How SCI coherence works

SCI tells how to send signals ("Interface") in a very application-and- technology-independent way ("Scalable"). It also explains how to keep track of duplicate cached copies of data so that all the stale copies can get refreshed when someone changes the data, and how to do this in a system of unspecified size and shape, with an unspecified number of processors and I/O controllers performing unspecified applications, in a way that's simple enough so that the hardware can take care of it for you.

The basic idea is to keep track every time a cache comes to memory to get a particular chunk, or "cache line", of data. The memory tells each cache who its predecessor is. The fact that each cache knows its predecessor is sufficient to find all the cached copies, because that's a list.

For reasons of efficiency, however, the SCI protocols do more than this. Each cache also talks to its predecessor, which then knows its successor, which forms a doubly-linked list.

This double-linking process also determines one unique cache in the list at any instant, called the "head", which is the only cache allowed to change the data. The unique one is that one that has received "headship" in the response from its predecessor and has not yet passed "headship" along in its response to its successor. Headship is constrained by the SCI protocols to proceed unidirectionally along the list, in the same sequence that the caches originally went to memory, which is important for SCI's forward-progress guarantees that ensure nobody gets starved by accidents of timing.

The doubly-linked part of the list is called the "sharing list" for this cache line, and the singly-linked part is the "prepend queue".

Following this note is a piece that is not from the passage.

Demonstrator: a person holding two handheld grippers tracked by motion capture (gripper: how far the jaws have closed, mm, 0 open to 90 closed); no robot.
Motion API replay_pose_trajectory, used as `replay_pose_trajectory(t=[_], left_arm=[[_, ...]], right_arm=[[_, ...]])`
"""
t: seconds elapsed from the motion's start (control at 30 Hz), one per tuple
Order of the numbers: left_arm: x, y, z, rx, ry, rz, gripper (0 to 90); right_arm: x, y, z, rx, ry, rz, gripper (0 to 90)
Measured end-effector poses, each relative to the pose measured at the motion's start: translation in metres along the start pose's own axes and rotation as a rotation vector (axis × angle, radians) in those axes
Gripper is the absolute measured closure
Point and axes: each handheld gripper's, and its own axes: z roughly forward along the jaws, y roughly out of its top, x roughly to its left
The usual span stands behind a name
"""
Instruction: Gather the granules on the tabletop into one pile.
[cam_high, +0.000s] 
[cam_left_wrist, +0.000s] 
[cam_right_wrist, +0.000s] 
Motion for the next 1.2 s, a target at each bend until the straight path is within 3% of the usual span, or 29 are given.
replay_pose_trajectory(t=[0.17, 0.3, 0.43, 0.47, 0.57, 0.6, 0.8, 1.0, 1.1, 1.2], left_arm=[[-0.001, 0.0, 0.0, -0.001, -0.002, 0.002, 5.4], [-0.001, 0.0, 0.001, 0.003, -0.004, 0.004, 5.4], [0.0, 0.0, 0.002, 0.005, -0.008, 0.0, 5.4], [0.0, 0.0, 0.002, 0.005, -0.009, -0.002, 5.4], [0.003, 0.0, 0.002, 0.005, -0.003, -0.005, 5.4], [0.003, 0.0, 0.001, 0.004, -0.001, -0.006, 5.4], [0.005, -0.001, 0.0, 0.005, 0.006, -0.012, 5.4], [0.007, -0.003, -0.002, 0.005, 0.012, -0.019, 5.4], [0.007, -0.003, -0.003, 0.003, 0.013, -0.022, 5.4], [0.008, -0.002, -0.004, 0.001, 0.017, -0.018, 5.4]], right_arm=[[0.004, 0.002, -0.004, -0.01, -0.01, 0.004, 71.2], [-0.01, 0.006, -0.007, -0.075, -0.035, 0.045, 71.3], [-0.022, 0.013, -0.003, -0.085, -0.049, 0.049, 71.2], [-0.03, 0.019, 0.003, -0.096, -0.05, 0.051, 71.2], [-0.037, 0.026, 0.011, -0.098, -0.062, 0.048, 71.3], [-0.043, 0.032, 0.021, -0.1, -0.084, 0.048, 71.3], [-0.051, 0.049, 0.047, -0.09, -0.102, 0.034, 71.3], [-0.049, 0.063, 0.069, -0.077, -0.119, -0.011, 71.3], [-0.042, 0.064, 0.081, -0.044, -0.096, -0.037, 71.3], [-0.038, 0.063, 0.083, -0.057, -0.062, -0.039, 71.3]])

If the head modifies the data, it has the duty to follow the sharing list to notify all those caches that their shared copy is now invalid. If their processors request the data again, their cache knows it doesn't have it, so it goes to memory to get an up-to-date copy. Memory may know that it does not have a current copy. If so, memory tells the cache to get the data from its predecessor instead; but in any case, the memory tells the cache who its predecessor is, so the cache is automatically in the prepend queue. If it got the data already from memory, it can use them; but it can not modify them until it becomes head.

Note that a cache only goes to memory once, so this process is distributed and does not contribute to congestion at the memory. (Another trip to memory does happen occasionally, when modified data are written back either as a logical necessity or to optimize efficiency.)

Note also that the sharing list is chopped to zero every time someone changes the data, so these lists are short (and efficient) unless data are widely shared and rarely modified, in which case the inefficiency of a long list doesn't matter because it is rarely traversed (only when the data change).

The base SCI protocols are "invalidation" protocols, discarding old copies instead of updating them. This avoids the inefficiency of updating copies for some processors that no longer care about those data, and keeps the sharing lists active and efficient.

If a sharing processor later wants to modify the data, it leaves the sharing list by telling its neighbors to point to each other, discards its shared copy, and goes to memory to get a new copy (which might be different, due to the passage of time) and waits until it becomes head before it does modify the data. (It might not really have the current data until the instant it becomes head, if memory's copy was not current.)

SCI also has some nice optimizations, like pairwise sharing and QOLB (Queue on Lock Bit), which can greatly improve efficiency in some situations. Pairwise sharing lets two caches that see they are the only ones in a sharing list simply pass data back and forth without going back to memory each time. If others join in, the behavior automatically goes back to normal. QOLB uses the list to pass sequentially used resources from one to the next without generating much synchronizing traffic in the interconnect.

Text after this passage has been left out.